“Los campos están arruinados, la tierra quedó desnuda. El grano está destruido, las uvas se secaron y se acabó el aceite de oliva.”
Introducción
En este pasaje corto pero profundo, el profeta Joel convoca a la nación a mirar las consecuencias de un desastre que afecta la vida cotidiana: las cosechas arruinadas, la tierra desnuda y la pérdida de alimentos y aceite. A través de estas imágenes, se invita a contemplar la fragilidad de la economía y del sustento humano cuando Dios permite el juicio o la disciplina para despertar a un corazón que se ha alejado de Él. Este texto nos invita a detenernos, a reconocer nuestra necesidad de Dios y a buscar su misericordia con un espíritu de humildad y fe.
Contexto histórico-cultural y autoría
El libro de Joel pertenece al período postsanta, probablemente en el siglo IX o alrededor del siglo V a. C., en un contexto de crisis nacional que puede incluir persecuciones, hambrunas y una invasión de langostas, que Joel describe más extensamente en el libro. Aunque no se menciona explícitamente el nombre de su padre en este pasaje, la tradición lo presenta como un profeta menor cuyo mensaje exhorta a arrepentirse, a buscar al Señor y a confiar en su misericordia. El texto utiliza imágenes agropecuarias cotidianas para comunicar una realidad espiritual: la relación entre el pueblo y Dios y la necesidad de regresar a Él en medio de la calamidad.
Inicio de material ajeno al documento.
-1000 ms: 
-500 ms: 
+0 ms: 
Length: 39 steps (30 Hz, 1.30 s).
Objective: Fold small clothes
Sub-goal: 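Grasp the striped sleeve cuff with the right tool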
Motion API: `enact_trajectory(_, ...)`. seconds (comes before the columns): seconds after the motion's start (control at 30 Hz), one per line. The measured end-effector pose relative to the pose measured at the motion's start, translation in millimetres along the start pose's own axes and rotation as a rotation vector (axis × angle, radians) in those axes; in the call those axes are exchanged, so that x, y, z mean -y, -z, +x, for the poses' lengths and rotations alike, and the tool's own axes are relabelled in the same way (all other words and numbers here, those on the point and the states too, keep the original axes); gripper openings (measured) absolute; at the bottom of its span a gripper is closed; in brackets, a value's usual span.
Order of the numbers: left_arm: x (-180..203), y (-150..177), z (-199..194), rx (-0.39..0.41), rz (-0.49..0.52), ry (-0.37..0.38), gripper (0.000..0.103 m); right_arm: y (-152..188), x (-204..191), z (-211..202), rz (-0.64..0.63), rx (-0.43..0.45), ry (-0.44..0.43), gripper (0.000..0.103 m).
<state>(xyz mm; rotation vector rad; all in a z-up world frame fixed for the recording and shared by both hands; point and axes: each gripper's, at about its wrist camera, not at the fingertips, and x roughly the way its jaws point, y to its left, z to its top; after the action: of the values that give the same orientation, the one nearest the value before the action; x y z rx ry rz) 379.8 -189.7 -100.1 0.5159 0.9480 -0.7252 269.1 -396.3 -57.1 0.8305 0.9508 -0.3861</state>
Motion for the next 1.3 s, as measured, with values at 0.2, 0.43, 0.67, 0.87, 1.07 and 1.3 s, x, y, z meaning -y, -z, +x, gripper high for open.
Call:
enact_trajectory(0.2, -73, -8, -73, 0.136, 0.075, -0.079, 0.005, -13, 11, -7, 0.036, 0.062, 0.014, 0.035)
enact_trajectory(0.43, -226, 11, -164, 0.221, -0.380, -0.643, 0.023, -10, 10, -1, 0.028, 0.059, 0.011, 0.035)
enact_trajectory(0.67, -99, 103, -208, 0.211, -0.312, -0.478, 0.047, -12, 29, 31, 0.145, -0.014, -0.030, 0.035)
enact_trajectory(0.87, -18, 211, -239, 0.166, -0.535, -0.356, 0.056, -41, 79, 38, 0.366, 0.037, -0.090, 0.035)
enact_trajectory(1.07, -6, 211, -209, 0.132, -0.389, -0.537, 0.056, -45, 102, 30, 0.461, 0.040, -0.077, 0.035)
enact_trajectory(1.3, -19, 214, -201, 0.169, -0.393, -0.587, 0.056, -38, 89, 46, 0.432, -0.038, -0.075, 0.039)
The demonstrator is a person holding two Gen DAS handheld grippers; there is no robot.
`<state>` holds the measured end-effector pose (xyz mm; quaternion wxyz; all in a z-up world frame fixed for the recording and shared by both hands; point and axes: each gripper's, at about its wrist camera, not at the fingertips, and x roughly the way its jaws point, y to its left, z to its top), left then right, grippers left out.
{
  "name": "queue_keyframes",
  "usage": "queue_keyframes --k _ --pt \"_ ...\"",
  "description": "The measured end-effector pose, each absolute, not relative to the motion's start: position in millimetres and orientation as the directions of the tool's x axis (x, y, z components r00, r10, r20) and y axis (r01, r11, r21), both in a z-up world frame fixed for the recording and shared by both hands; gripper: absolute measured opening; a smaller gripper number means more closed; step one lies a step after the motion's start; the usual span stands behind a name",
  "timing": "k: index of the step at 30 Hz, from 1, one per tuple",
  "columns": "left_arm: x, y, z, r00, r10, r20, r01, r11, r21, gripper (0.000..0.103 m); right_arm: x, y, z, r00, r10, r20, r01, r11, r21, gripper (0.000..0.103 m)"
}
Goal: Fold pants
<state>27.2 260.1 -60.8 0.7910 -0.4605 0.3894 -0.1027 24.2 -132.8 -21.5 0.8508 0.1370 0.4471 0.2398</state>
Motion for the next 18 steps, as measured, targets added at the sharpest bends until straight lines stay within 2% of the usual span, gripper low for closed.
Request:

En el marco litúrgico, Joel dirige a la comunidad a comprender que la devastación de la tierra es una señal de un problema mayor: la distancia de Dios y la necesidad de renovación del pacto.
Personajes y lugares
En este pasaje no se mencionan personajes individuales concretos ni lugares geográficos; sin embargo, el resto de Joel sitúa al pueblo de Dios en un marco nacional, donde las autoridades, sacerdotes y la gente deben responder con arrepentimiento y súplica. Aquí, la imagen de la tierra devastada y los cultivos destruidos apunta al mundo comunitario y a la necesidad de clamor colectivo ante Dios. Aunque no aparezcan protagonistas específicos, la voz profética llama a toda la comunidad a hacerse consciente de su dependencia de Dios y de la provisión divina.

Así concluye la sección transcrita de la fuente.